Court Opinion

ID: 9848650
Source: CourtListenerOpinion
Date Created: 2023-09-24 04:24:21.464812+00
Date Added: 2024-06-11T09:18:33.816677
License: Public Domain

Hawkins, Justice,
dissenting. Where, as in this case, a contract dated October 8, 1946, entered into between the Irwins and a partnership composed of lawyers and accountants, provided that the partnership would “represent” the Irwins “in connection with” certain proposed Federal income tax assessments, for a “retainer” fee of $7,500, the payment of a stipulated per diem and expenses for “each accountant engaged in examining your records in connection with your tax case,” and a contingent fee of seven and one-half percent of any reduction in the assessment which might be secured “to be paid upon final settlement of your tax case,” and simultaneously therewith, and bearing the same date thereof, a power of attorney was executed by the *8Irwins to “Sykes H. Young and Peter J. Troy of Young & Garber, Certified Public Accountants, Atlanta, Georgia,, and L. L. Stapleton, of Decatur, Georgia, as his [their] true and lawful agents and attorneys in fact and af law to represent them in connection with a proposed additional assessment of Federal income for the taxable calendar years of 1939, 1940, 1941, 1942, 1943, 1944, and 1945, with full power of substitution and revocation,” in which “The Commissioner of Internal Revenue, his subordinates and agents, are hereby authorized and requested to furnish the said agents and attorneys of the undersigned [Irwins] with copies of any returns, protests, claims, reports or other papers connected with said matters, and to disclose to said attorneys any and all information in their possession, in connection with said matters,” such contract was not ambiguous, and its construction should not have been submitted to a jury, but it should have been construed by the court as creating the relationship of client and attorney at law. “The construction of a contract is a question of law for the court” (Code § 20-701), and “the whole contract should be looked to in arriving at the construction of any part” (Code § 20-704 (4)); and “several instruments made at the same time are to be construed together as parts of one contract, where it is necessary to carry into effect the agreement and intention of the parties.” McCreary v. Gewinner, 103 Ga. 528, 533 (29 S. E. 960).
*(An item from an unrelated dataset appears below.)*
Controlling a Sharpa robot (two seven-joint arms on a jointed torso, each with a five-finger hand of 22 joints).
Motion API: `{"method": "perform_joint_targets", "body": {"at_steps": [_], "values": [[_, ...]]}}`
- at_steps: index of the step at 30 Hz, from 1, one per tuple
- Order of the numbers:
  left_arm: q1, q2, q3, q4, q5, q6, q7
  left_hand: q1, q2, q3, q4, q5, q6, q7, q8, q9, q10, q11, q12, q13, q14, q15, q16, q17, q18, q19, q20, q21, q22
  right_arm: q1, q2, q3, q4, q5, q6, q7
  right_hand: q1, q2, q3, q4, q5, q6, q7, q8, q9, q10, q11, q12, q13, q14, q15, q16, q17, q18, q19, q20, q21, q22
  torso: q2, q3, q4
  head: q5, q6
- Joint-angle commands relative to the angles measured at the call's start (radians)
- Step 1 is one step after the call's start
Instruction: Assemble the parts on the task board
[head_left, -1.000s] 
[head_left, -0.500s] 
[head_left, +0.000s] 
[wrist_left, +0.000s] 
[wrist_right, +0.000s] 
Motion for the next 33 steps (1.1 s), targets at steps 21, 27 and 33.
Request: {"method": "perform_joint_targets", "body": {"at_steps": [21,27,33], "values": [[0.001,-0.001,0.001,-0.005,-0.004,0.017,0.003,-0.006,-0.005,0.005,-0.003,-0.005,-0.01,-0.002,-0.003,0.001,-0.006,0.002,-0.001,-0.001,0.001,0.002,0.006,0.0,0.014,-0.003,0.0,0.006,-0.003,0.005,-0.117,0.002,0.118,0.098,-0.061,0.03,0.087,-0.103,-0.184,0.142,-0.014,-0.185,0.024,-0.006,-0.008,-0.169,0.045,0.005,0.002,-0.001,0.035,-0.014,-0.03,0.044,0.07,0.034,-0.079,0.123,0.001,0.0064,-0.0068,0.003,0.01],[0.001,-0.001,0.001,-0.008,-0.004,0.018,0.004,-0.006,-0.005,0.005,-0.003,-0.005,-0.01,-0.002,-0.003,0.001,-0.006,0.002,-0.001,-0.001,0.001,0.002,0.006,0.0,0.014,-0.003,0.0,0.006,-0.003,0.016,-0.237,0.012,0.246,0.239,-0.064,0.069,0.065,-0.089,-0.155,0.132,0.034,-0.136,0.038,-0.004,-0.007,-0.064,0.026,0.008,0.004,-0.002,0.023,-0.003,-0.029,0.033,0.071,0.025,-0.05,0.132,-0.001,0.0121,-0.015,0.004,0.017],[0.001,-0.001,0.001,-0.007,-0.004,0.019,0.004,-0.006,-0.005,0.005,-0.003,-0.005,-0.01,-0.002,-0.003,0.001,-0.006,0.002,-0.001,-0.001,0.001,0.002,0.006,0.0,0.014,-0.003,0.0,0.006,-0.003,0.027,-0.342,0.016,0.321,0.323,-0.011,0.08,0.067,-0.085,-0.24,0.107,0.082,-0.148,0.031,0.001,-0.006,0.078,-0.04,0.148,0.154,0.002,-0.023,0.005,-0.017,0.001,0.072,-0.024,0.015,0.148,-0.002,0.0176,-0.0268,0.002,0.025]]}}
Applying the foregoing principles of law to the contract in this case, it was invalid. Code § 9-401 et seq.; Boykin v. Hopkins, 174 Ga. 511 (162 S. E. 796); Code § 9-615. Therefore I dissent from the rulings of the majority in the second and third divisions of the opinion and from the judgment of affirmance.
I am .authorized to say that Mr. Chief Justice Duckworth and Mr. Justice Candler concur in this dissent.